AG : J'adore cette analogie. C'est la beauté de trouver des défis et de toujours chercher un autre sommet qui semble inaccessible, non ? Quand j'y repense, j'ai souvent vécu ce genre de défi au cours de ma carrière, récemment avec Angels in America. On se traîne, centimètre après centimètre, pensant qu'on n'y arrivera jamais, et tout à coup, voilà qu'on est au sommet de la montagne. En vieillissant, je trouve de moins en moins de choses que je n'ai pas encore faites et d'occasions de m'y frotter. En tant qu'artiste et qu'être humain, comment ferait-on pour rester en éveil, grandir en permanence, se développer, augmenter son niveau de conscience et de conscience de soi sans ce genre de défis ?
Pull The Kooples
La peur fait partie intégrante de la vie d'artiste. Les acteurs et cinéastes me le disent, c'est la peur qui les pousse à tenter des choses qu'ils ne pensent pas pouvoir faire, à jouer des rôles qu'ils ont peur de jouer. Comment gérez-vous la peur ? Qu'est-ce qu'elle représente, et comment se manifeste-t-elle chez vous, Andrew, qui avez 37 ans ?
AG : À l'heure actuelle, c'est une question très pertinente pour tout le monde, clairement. On a tous vécu cette dernière année et demie différemment, on a dû remettre nos idées en place et réorganiser nos priorités. Tout a changé pour moi juste avant le COVID-19, quand ma mère est décédée. Elle souffrait depuis longtemps d'un cancer du pancréas. Elle s'est battue pendant un an et demi, puis elle a dû nous quitter. J'avais déjà perdu des gens, mais c'est autre chose de perdre un parent, en particulier sa mère. Elle avait un grand appétit pour la vie, elle voulait vivre pleinement. Comme nous tous, elle avait ses propres limites et ses propres peurs à l'idée de s'autoriser à vivre ainsi. J'étais donc dans cet effondrement. C'était la pire chose que je puisse imaginer vivre à ce moment-là de ma vie.
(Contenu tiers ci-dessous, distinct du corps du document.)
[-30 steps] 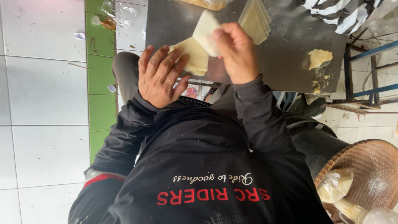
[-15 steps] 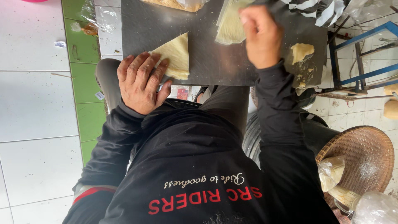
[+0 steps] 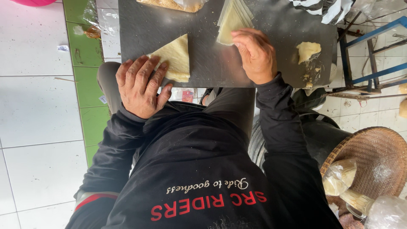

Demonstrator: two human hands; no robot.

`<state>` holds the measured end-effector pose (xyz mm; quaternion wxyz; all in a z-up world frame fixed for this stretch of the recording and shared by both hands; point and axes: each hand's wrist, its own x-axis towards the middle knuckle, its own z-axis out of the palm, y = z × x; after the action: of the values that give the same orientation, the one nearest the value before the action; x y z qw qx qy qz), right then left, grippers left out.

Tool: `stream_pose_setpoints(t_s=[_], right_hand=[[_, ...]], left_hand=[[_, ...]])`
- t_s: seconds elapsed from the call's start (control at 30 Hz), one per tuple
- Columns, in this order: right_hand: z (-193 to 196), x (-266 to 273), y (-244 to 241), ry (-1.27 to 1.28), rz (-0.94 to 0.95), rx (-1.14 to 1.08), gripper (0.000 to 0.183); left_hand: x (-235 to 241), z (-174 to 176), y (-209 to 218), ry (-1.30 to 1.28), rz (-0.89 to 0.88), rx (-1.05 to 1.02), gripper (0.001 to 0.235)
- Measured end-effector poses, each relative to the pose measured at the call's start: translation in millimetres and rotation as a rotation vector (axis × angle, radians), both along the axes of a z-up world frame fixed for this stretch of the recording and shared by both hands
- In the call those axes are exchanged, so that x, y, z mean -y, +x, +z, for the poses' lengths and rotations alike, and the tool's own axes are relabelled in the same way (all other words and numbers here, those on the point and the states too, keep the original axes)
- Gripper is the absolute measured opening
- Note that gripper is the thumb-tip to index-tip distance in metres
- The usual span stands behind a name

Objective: The person folds thin triangular wrappers into cone shapes, scoops a brown granular filling into each cone, and seals the edges. The person stacks the finished cones on the metal table. The person handles wrappers, filling, and finished cones throughout the task.

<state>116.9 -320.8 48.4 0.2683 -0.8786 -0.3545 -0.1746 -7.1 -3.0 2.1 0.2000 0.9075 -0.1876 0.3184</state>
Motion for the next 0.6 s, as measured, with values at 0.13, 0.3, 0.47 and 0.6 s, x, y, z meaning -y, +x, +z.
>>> stream_pose_setpoints(t_s=[0.13,0.3,0.47,0.6], right_hand=[[-0.3,1.7,-4.4,-0.051,-0.023,0.032,0.010],[-4.2,4.0,-4.3,-0.062,-0.004,0.036,0.011],[-4.7,3.8,-4.1,-0.081,0.000,0.034,0.012],[0.3,4.4,-7.2,-0.102,0.032,0.018,0.021]], left_hand=[[-0.1,0.7,0.5,-0.001,-0.006,0.002,0.042],[-0.2,-0.8,1.2,0.006,-0.010,0.014,0.040],[0.1,-1.4,1.4,0.007,-0.007,0.022,0.040],[-0.6,-2.0,2.0,0.006,-0.012,0.030,0.041]])
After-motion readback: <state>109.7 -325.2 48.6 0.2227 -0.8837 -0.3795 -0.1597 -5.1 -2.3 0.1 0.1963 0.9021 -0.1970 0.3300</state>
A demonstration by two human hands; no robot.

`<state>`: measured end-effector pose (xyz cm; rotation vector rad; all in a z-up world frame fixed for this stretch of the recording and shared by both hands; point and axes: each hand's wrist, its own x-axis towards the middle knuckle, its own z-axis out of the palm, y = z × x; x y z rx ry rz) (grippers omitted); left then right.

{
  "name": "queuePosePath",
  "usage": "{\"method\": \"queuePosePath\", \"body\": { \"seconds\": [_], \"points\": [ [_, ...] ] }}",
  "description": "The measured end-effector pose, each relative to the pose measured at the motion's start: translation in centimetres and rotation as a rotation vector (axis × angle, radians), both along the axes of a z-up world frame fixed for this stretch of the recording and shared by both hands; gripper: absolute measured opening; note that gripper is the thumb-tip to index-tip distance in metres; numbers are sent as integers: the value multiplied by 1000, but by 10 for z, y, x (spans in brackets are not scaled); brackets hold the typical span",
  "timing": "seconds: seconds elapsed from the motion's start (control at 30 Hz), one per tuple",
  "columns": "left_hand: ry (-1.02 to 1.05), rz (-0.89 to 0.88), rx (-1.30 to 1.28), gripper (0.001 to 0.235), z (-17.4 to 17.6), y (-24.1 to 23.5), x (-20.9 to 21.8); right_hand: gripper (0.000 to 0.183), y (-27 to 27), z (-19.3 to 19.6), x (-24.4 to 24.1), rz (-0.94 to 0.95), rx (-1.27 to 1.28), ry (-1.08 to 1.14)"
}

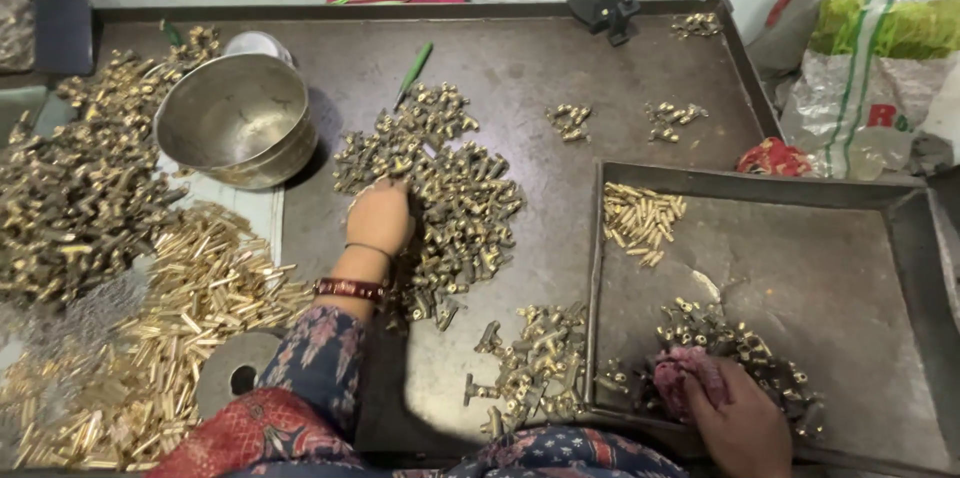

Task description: Sorting and inspecting small brass metal fittings on a workshop table.

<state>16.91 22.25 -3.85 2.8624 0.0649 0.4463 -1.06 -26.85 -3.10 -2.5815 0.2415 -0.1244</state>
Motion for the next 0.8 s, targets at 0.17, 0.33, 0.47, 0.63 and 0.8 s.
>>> {"method": "queuePosePath", "body": {
  "seconds": [0.17, 0.33, 0.47, 0.63, 0.8],
  "points": [
    [-31, -172, 22, 14, 52, -87, 1, 38, -1, -11, -3, -58, -40, 14],
    [-88, -712, -85, 18, 53, -225, 6, 36, 4, -7, -3, -28, -36, -101],
    [-46, -867, -5, 16, -36, -315, 36, 30, 6, -8, -3, 20, -2, -203],
    [124, -825, 151, 20, -68, -342, 49, 31, 10, 1, -4, 29, 28, -290],
    [101, -878, 204, 21, -57, -335, 37, 30, 13, 5, -4, 30, -16, -303]
  ]
}}
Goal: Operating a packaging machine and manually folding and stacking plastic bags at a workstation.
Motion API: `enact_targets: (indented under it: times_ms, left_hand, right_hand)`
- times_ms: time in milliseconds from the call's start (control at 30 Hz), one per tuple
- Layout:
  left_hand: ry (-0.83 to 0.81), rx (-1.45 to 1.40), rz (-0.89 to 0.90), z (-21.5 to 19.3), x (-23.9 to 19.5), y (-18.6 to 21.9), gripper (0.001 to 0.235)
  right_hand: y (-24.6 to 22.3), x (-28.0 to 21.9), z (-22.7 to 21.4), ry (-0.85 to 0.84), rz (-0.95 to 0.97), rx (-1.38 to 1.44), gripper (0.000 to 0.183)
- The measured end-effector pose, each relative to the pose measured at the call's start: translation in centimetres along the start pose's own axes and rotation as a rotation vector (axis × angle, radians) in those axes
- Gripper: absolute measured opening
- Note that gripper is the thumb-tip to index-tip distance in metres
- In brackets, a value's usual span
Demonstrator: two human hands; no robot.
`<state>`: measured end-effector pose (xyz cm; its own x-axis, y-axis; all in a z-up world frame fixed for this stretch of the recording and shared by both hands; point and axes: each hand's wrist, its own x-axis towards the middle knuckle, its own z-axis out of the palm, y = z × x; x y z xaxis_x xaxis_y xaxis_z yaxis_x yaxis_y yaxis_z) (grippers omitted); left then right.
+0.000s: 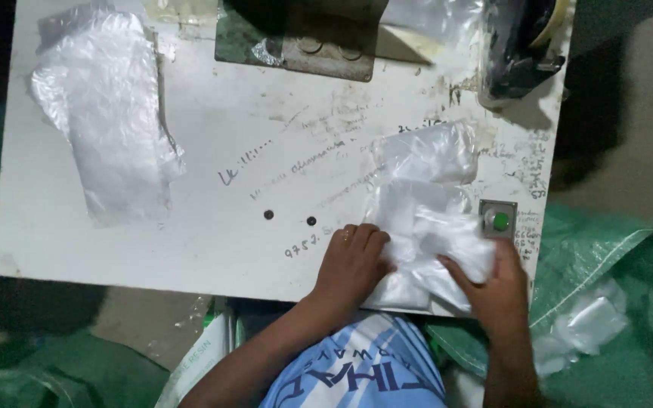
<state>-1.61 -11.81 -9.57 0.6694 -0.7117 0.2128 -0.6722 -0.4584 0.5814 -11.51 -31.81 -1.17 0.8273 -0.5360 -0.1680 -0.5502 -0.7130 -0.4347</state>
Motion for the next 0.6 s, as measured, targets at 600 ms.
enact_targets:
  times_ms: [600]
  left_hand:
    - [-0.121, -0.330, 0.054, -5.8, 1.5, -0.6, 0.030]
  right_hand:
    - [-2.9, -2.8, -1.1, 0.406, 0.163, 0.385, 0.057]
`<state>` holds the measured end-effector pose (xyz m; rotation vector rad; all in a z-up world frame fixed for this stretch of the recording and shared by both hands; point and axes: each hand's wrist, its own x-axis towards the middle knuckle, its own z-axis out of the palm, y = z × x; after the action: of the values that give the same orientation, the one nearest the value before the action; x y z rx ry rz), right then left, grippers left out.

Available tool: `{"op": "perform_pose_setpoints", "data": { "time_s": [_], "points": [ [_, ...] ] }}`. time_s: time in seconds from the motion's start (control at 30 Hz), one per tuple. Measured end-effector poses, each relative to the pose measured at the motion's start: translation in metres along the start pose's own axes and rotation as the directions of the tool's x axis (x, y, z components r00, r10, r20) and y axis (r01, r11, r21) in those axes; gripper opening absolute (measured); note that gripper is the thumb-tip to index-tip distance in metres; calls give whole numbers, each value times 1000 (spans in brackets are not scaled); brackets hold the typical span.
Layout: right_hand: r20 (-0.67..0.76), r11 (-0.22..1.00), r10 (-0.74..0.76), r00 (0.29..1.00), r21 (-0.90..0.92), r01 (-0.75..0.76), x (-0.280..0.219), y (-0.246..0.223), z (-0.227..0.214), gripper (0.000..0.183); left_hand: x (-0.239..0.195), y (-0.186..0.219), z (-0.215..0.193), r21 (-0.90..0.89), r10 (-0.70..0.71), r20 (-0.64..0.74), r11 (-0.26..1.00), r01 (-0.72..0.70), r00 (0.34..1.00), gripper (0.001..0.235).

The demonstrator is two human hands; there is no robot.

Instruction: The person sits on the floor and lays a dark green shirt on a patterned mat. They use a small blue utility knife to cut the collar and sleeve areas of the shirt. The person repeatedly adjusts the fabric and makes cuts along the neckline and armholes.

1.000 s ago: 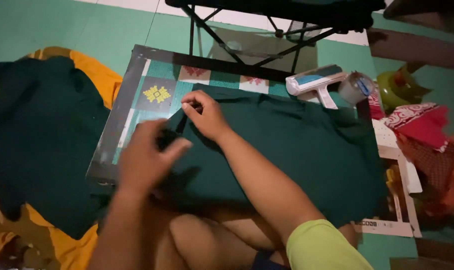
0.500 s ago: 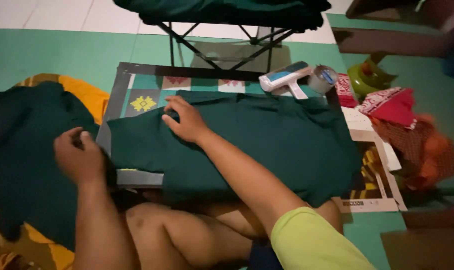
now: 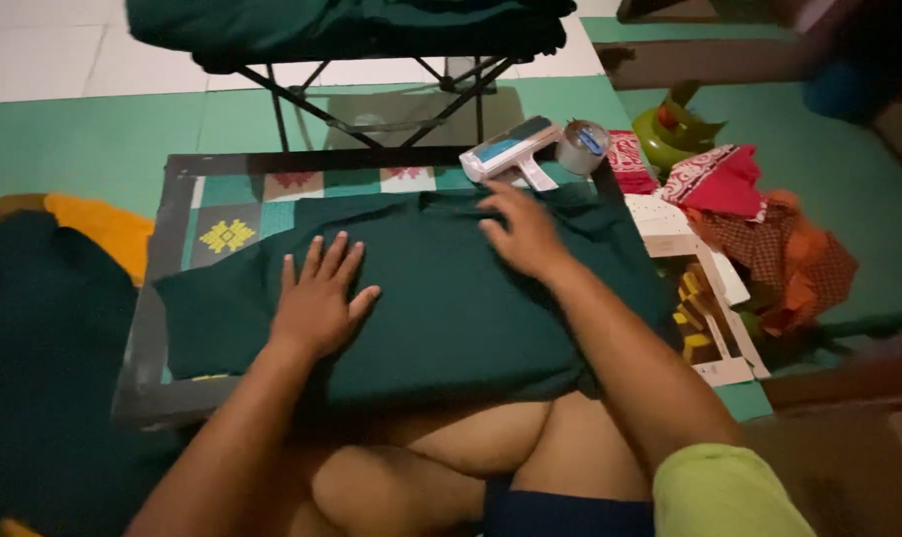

D'un côté, je peux dire, en réponse à votre question : « Qu'ai-je à craindre maintenant que le pire qui puisse m'arriver s'est produit ? » C'est dur à vraiment accepter. Ça m'a malgré tout permis d'accepter un peu plus de vivre avec la peur. J'ai pu affronter la peur qui pousse à faire quelque chose, parce qu'on sait que ça va nous faire grandir.
J'ai eu le privilège d'apporter à ce projet tout ce que j'avais vécu avec ma mère. J'ai pu raconter l'histoire de Jon, parler de l'urgence et de la dimension sacrée de la vie… et du fait que la vie est courte. En interprétant les chansons de Jonathan, j'ai pu chanter la chanson de ma mère, chanter mes propres chansons et celles des amis de Jonathan. Alors, tick, tick… BOOM! est aussi devenu une expérience spirituelle d'une ampleur que je n'aurais jamais pu imaginer. L'esprit de ma mère, Lynn Garfield, habite ce film à travers Jonathan et moi.